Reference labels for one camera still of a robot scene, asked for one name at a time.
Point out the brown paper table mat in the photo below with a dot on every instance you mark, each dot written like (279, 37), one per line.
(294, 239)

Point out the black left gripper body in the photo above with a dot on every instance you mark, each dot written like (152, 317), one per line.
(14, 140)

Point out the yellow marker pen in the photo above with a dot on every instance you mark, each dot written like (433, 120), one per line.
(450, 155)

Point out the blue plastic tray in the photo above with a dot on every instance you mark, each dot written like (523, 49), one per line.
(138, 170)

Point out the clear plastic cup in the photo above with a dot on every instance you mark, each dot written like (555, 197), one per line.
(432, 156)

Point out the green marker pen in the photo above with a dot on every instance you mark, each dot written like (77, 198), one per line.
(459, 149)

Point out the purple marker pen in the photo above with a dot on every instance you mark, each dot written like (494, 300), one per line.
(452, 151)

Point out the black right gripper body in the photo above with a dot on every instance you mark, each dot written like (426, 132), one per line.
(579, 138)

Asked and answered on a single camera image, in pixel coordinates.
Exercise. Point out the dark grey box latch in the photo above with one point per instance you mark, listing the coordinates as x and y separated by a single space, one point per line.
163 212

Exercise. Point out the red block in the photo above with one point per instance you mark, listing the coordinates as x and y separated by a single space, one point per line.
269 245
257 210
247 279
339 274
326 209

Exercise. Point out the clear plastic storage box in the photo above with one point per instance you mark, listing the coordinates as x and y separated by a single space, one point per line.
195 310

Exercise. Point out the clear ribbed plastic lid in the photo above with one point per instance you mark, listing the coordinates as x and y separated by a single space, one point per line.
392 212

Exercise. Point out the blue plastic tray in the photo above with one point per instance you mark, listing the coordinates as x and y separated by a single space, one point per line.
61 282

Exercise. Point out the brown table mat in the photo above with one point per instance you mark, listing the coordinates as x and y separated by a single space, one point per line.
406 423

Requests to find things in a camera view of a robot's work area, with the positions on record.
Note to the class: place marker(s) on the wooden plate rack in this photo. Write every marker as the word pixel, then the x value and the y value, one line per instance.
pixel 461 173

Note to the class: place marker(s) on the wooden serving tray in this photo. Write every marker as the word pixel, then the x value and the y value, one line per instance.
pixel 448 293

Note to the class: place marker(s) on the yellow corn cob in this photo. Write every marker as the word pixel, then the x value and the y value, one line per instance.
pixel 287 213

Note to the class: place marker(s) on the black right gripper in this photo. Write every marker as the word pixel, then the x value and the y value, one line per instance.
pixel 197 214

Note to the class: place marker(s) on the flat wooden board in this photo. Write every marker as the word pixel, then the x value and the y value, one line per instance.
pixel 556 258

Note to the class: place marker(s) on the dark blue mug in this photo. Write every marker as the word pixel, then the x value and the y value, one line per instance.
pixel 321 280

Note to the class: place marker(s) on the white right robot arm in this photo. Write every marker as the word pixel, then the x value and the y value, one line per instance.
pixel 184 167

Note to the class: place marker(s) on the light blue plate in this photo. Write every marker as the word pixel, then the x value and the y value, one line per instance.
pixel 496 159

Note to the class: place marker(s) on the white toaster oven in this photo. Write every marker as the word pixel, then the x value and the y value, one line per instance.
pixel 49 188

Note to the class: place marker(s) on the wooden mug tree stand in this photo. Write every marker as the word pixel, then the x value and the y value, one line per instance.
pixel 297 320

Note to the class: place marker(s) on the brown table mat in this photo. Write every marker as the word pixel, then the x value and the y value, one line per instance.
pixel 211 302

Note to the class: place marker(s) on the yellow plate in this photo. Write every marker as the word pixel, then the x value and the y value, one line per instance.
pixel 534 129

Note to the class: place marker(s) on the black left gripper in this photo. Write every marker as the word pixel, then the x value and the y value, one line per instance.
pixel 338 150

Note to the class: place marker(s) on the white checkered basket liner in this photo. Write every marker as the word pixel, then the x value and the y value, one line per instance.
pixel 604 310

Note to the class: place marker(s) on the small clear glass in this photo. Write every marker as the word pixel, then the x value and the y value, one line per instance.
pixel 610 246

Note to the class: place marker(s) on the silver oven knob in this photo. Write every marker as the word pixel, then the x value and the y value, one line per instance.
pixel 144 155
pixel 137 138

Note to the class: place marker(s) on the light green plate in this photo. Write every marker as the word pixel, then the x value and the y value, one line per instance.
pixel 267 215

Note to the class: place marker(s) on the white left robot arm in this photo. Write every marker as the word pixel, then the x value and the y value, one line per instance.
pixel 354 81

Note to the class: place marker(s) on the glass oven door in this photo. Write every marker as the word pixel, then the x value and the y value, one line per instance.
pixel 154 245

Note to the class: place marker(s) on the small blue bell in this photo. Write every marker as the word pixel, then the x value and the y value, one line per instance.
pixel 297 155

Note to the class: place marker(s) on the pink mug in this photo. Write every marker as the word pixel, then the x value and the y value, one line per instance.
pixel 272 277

┄┄┄┄┄┄┄┄┄┄┄┄┄┄┄┄┄┄┄┄

Exercise directions –
Reproduce the entries exactly, each one as given.

The completed task –
Reference labels for one camera still of a robot scene, asked for one name at a time.
Point out the brown paper table mat in the photo below with a dot on every instance you mark, each dot written like (279, 37), one per line.
(294, 239)

Point out the black left gripper body in the photo above with a dot on every instance you mark, each dot written like (152, 317), one per line.
(14, 140)

Point out the yellow marker pen in the photo above with a dot on every instance you mark, each dot written like (433, 120), one per line.
(450, 155)

Point out the blue plastic tray in the photo above with a dot on every instance you mark, each dot written like (523, 49), one per line.
(138, 170)

Point out the clear plastic cup in the photo above with a dot on every instance you mark, each dot written like (555, 197), one per line.
(432, 156)

Point out the green marker pen in the photo above with a dot on every instance you mark, each dot written like (77, 198), one per line.
(459, 149)

Point out the purple marker pen in the photo above with a dot on every instance you mark, each dot written like (494, 300), one per line.
(452, 151)

Point out the black right gripper body in the photo above with a dot on every instance you mark, each dot written like (426, 132), one per line.
(579, 138)

Asked and answered on a single camera image, in pixel coordinates.
Exercise. Point out the dark grey box latch in the photo above with one point per instance you mark, listing the coordinates as x and y separated by a single space, one point per line.
163 212

Exercise. Point out the red block in the photo above with one point per instance you mark, listing the coordinates as x and y separated by a single space, one point per line.
269 245
257 210
247 279
339 274
326 209

Exercise. Point out the clear plastic storage box in the photo above with one point per instance you mark, listing the coordinates as x and y separated by a single space, one point per line.
195 310

Exercise. Point out the clear ribbed plastic lid in the photo above with one point per instance you mark, listing the coordinates as x and y separated by a single space, one point per line.
392 212

Exercise. Point out the blue plastic tray in the photo above with one point per instance you mark, listing the coordinates as x and y separated by a single space, one point per line.
61 282

Exercise. Point out the brown table mat in the photo above with one point per instance you mark, listing the coordinates as x and y separated by a single space, one point per line.
406 423

Requests to find things in a camera view of a robot's work area, with the positions on record.
Note to the class: place marker(s) on the wooden plate rack in this photo. Write every marker as the word pixel, then the x value and the y value, one line per instance.
pixel 461 173

Note to the class: place marker(s) on the wooden serving tray in this photo. Write every marker as the word pixel, then the x value and the y value, one line per instance.
pixel 448 293

Note to the class: place marker(s) on the yellow corn cob in this photo. Write every marker as the word pixel, then the x value and the y value, one line per instance.
pixel 287 213

Note to the class: place marker(s) on the black right gripper in this photo. Write every marker as the word pixel, then the x value and the y value, one line per instance.
pixel 197 214

Note to the class: place marker(s) on the flat wooden board in this photo. Write every marker as the word pixel, then the x value and the y value, one line per instance.
pixel 556 258

Note to the class: place marker(s) on the dark blue mug in this photo. Write every marker as the word pixel, then the x value and the y value, one line per instance.
pixel 321 280

Note to the class: place marker(s) on the white right robot arm in this photo. Write every marker as the word pixel, then the x value and the y value, one line per instance.
pixel 184 167

Note to the class: place marker(s) on the light blue plate in this photo. Write every marker as the word pixel, then the x value and the y value, one line per instance.
pixel 496 159

Note to the class: place marker(s) on the white toaster oven in this photo. Write every marker as the word pixel, then the x value and the y value, one line per instance.
pixel 49 188

Note to the class: place marker(s) on the wooden mug tree stand in this photo. Write every marker as the word pixel, then the x value and the y value, one line per instance.
pixel 297 320

Note to the class: place marker(s) on the brown table mat in this photo. Write every marker as the word pixel, then the x value and the y value, one line per instance.
pixel 211 302

Note to the class: place marker(s) on the yellow plate in this photo. Write every marker as the word pixel, then the x value and the y value, one line per instance.
pixel 534 129

Note to the class: place marker(s) on the black left gripper in this photo. Write every marker as the word pixel, then the x value and the y value, one line per instance.
pixel 338 150

Note to the class: place marker(s) on the white checkered basket liner in this photo. Write every marker as the word pixel, then the x value and the y value, one line per instance.
pixel 604 310

Note to the class: place marker(s) on the small clear glass in this photo. Write every marker as the word pixel, then the x value and the y value, one line per instance.
pixel 610 246

Note to the class: place marker(s) on the silver oven knob in this photo. Write every marker as the word pixel, then the x value and the y value, one line per instance.
pixel 144 155
pixel 137 138

Note to the class: place marker(s) on the light green plate in this photo. Write every marker as the word pixel, then the x value and the y value, one line per instance.
pixel 267 215

Note to the class: place marker(s) on the white left robot arm in this photo. Write every marker as the word pixel, then the x value and the y value, one line per instance.
pixel 354 81

Note to the class: place marker(s) on the glass oven door in this photo. Write every marker as the word pixel, then the x value and the y value, one line per instance.
pixel 154 245

Note to the class: place marker(s) on the small blue bell in this photo. Write every marker as the word pixel, then the x value and the y value, one line per instance.
pixel 297 155

Note to the class: place marker(s) on the pink mug in this photo. Write every marker as the word pixel, then the x value and the y value, one line per instance.
pixel 272 277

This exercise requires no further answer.